Copy each line below exactly and leave the pictures out.

====================

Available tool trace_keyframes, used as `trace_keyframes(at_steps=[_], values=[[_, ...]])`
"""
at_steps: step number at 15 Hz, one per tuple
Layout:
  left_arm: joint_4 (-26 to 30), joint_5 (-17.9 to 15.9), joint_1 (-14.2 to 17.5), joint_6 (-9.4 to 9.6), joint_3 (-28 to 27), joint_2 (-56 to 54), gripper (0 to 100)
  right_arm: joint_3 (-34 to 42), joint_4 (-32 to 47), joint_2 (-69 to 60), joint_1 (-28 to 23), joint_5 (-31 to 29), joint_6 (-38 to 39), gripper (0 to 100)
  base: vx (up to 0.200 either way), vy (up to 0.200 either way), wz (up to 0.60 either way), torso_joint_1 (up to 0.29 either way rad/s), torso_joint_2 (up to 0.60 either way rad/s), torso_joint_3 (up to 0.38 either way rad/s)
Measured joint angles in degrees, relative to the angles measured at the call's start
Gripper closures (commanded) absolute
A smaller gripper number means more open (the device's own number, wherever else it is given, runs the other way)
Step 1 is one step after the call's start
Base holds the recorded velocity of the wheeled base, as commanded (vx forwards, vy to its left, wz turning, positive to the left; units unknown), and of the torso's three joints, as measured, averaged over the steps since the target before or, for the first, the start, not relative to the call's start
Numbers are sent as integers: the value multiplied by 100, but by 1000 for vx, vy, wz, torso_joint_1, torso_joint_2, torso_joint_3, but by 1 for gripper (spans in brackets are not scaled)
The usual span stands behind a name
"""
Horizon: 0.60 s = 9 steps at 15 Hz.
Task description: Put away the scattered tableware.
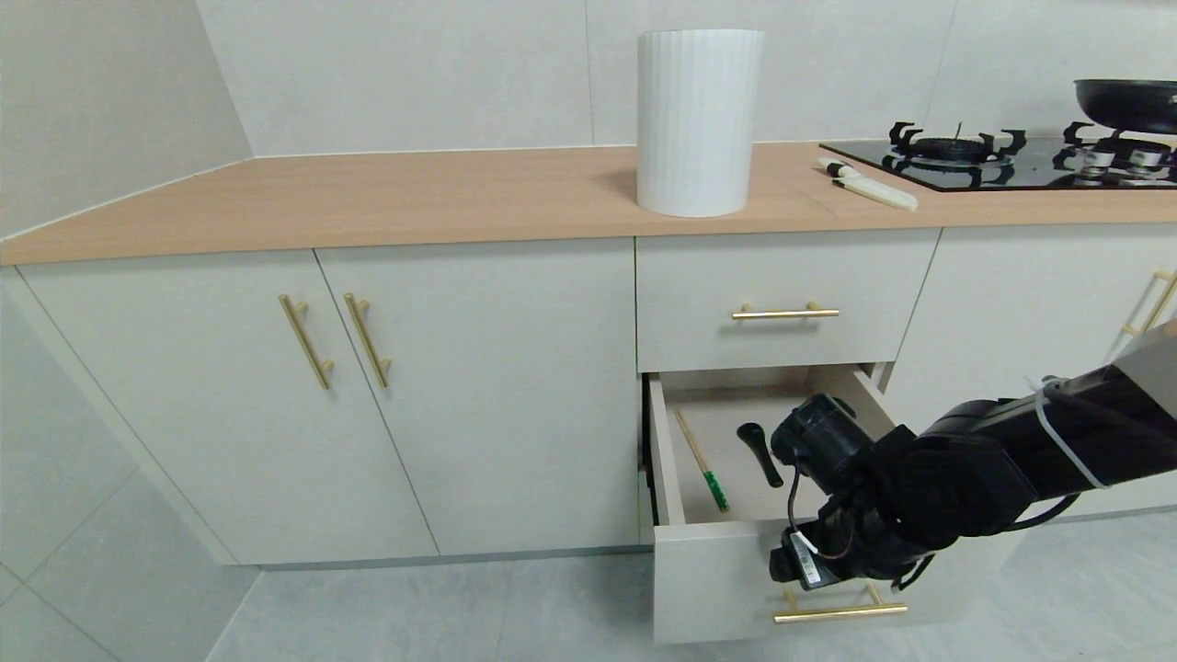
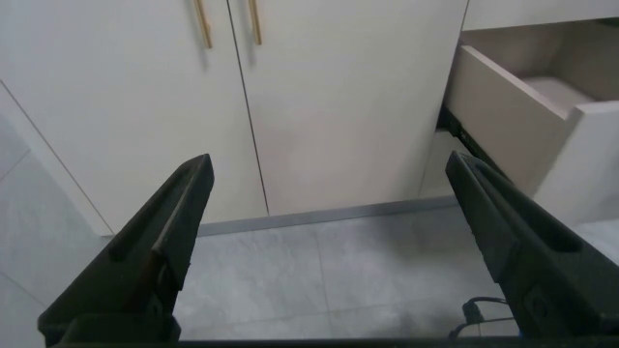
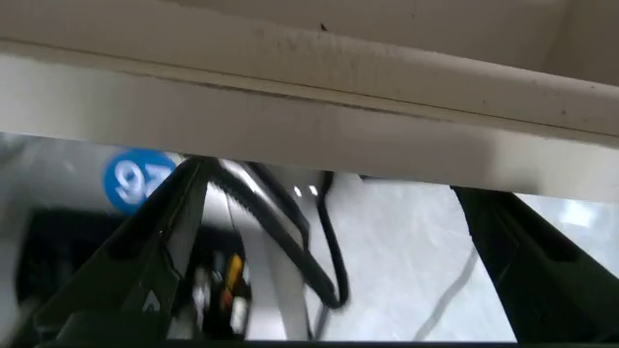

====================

• _RESPONSE BOX_
Available tool trace_keyframes, used as `trace_keyframes(at_steps=[_], values=[[_, ...]])`
"""
at_steps: step number at 15 Hz, one per tuple
Layout:
  left_arm: joint_4 (-26 to 30), joint_5 (-17.9 to 15.9), joint_1 (-14.2 to 17.5), joint_6 (-9.4 to 9.6), joint_3 (-28 to 27), joint_2 (-56 to 54), gripper (0 to 100)
  right_arm: joint_3 (-34 to 42), joint_4 (-32 to 47), joint_2 (-69 to 60), joint_1 (-28 to 23), joint_5 (-31 to 29), joint_6 (-38 to 39), gripper (0 to 100)
  base: vx (up to 0.200 either way), vy (up to 0.200 either way), wz (up to 0.60 either way), torso_joint_1 (up to 0.29 either way rad/s), torso_joint_2 (up to 0.60 either way rad/s), torso_joint_3 (up to 0.38 either way rad/s)
Measured joint angles in degrees, relative to the angles measured at the call's start
Gripper closures (commanded) absolute
A smaller gripper number means more open (the device's own number, wherever else it is given, runs the other way)
Step 1 is one step after the call's start
Base holds the recorded velocity of the wheeled base, as commanded (vx forwards, vy to its left, wz turning, positive to the left; units unknown), and of the torso's three joints, as measured, averaged over the steps since the target before or, for the first, the start, not relative to the call's start
Numbers are sent as integers: the value multiplied by 100, but by 1000 for vx, vy, wz, torso_joint_1, torso_joint_2, torso_joint_3, but by 1 for gripper (spans in brackets are not scaled)
The usual span stands behind a name
"""
Horizon: 0.60 s = 9 steps at 15 Hz.
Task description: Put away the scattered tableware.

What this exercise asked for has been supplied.